Key words: Thick limbs — Cl− channels — Basolateral membranes — Molecular heterogeneity
Springer Online Journal Archives 1860-2000
Chemistry and Pharmacology
Abstract. We have isolated two new and highly homologous cDNAs, mmClC-Ka from mouse outer medulla and mcClC-Ka from mouse cortex. In both cases, mRNA was obtained from the indicated region and subjected to RT-PCR using primers from the nucleotide sequence of rbClC-Ka, which encodes basolateral Cl− channels (termed rbClC-Ka) in rabbit MTAL. The predicted protein products of mmClC-Ka and mcClC-Ka, mmClC-Ka and mcClC-Ka, respectively, were 85% homologous and had predicted molecular weights of 75 kDa. The predicted protein sequences for mmClC-Ka and rbClC-Ka had three cytosolic sites—threonine 185, threonine 187 and serine 270—which were absent in mcClC-Ka.
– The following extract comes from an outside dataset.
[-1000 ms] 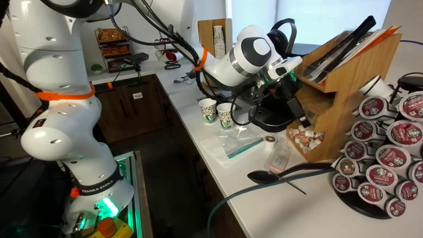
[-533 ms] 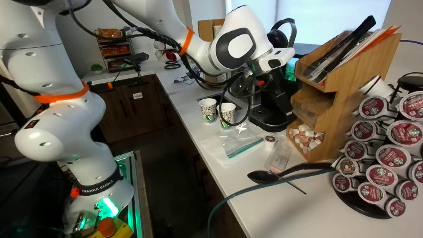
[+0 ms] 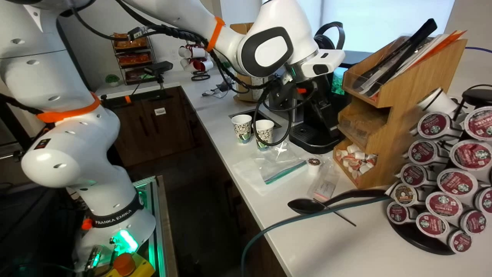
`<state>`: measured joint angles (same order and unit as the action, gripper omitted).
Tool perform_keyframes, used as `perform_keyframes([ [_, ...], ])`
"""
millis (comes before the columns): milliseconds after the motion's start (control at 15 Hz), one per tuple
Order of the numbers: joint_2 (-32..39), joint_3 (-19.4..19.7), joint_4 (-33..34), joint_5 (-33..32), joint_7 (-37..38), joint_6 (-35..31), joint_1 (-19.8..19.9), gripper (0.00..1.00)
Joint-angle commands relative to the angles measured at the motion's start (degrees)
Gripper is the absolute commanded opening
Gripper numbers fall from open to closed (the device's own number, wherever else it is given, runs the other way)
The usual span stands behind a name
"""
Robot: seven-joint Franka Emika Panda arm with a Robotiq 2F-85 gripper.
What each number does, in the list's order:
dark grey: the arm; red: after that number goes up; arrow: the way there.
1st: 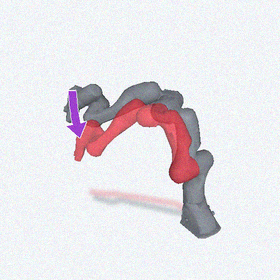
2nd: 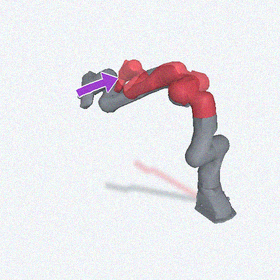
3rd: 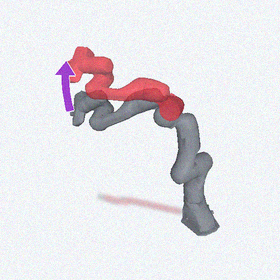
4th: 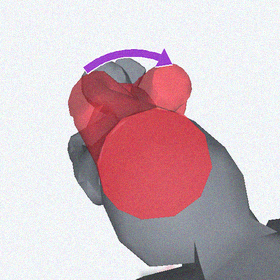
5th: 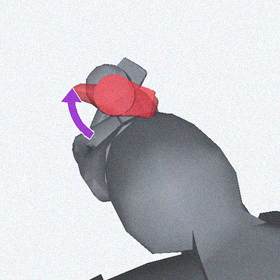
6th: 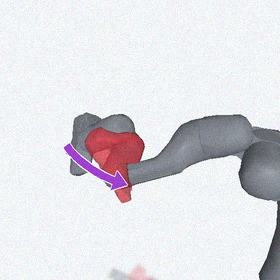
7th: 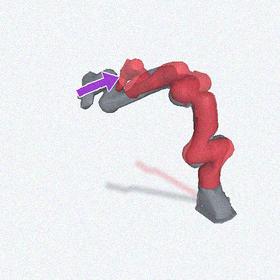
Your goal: Remove a cookie from the wooden cupboard
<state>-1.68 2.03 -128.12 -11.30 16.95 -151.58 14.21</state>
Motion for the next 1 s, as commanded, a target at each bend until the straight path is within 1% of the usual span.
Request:
perform_keyframes([
  [0,0.7,1.97,0.01,0.78,2.72,-1.71,-2.68,1.0],
  [67,0.82,2.11,-0.04,2.0,2.82,-2.48,-3.13,1.0],
  [200,2.0,2.14,-0.02,1.63,5.83,-7.88,-3.93,1.0],
  [267,2.8,2.19,-0.2,-0.96,8.46,-12.2,-4.16,1.0],
  [333,3.72,0.91,-0.05,-2.56,10.38,-15.5,-3.1,1.0],
  [400,4.87,1.16,0.29,-5.4,12.45,-18.82,-3.09,1.0],
  [533,6.71,1.82,0.7,-9.89,14.68,-23.09,-3.16,1.0],
  [667,7.96,2.11,0.66,-11.81,12.61,-24.93,-3.12,1.0],
  [733,8.32,2.92,1.01,-13.79,13.76,-24.63,-3.28,1.0],
  [800,7.07,1.72,0.29,-10.68,12.61,-23.47,-3.0,1.0],
  [933,7.5,1.81,0.41,-10.95,12.62,-23.53,-2.95,1.0],
])
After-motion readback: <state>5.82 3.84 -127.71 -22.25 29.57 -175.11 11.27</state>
These three moieties represent potential sites for phosphorylation of mmClC-Ka and rbClC-Ka, but not of mcClC-Ka, and may account for the failure of (ATP + PKA) to increase the open time probability P o in basolateral CTAL Cl− channels. We prepared antisense oligonucleotides specific for nonhomologous regions of these two cDNAs, mmAntisense for mmClC-Ka and mcAntisense for mcClC-Ka. Using anti-rbClC-Ka, a polyclonal antibody to rbClC-Ka, we found that, when transfected into cultured mouse MTAL and CTAL cells, mmAntisense suppressed the appearance of the 75 kDa band by 50% in vesicles from MTAL but not CTAL cells, while transfection of MTAL and CTAL cells with mcAntisense suppressed appearance of the 75 kDa band in vesicles from CTAL but not MTAL cells. mmAntisense transfection also prolonged the half-time (T1/2, sec) for 36Cl− efflux in cultured MTAL cells from 82.4 ± 6.8 sec (sem) to 187.8 ± 9.5 sec (n= 5; P= 0.0001) while mcAntisense transfection had no such effect. Conversely, in cultured CTAL cells, mcAntisense transfection prolonged the T1/2 for 36Cl− efflux from 80.9 ± 6.3 sec to 191.8 ± 6.5 sec (n= 5; P= 0.00005), while mmAntisense had no such effect. We conclude that mmClC-Ka and mcClC-Ka may encode the basolateral Cl− channels mediating net Cl− absorption in mouse MTAL and CTAL, respectively.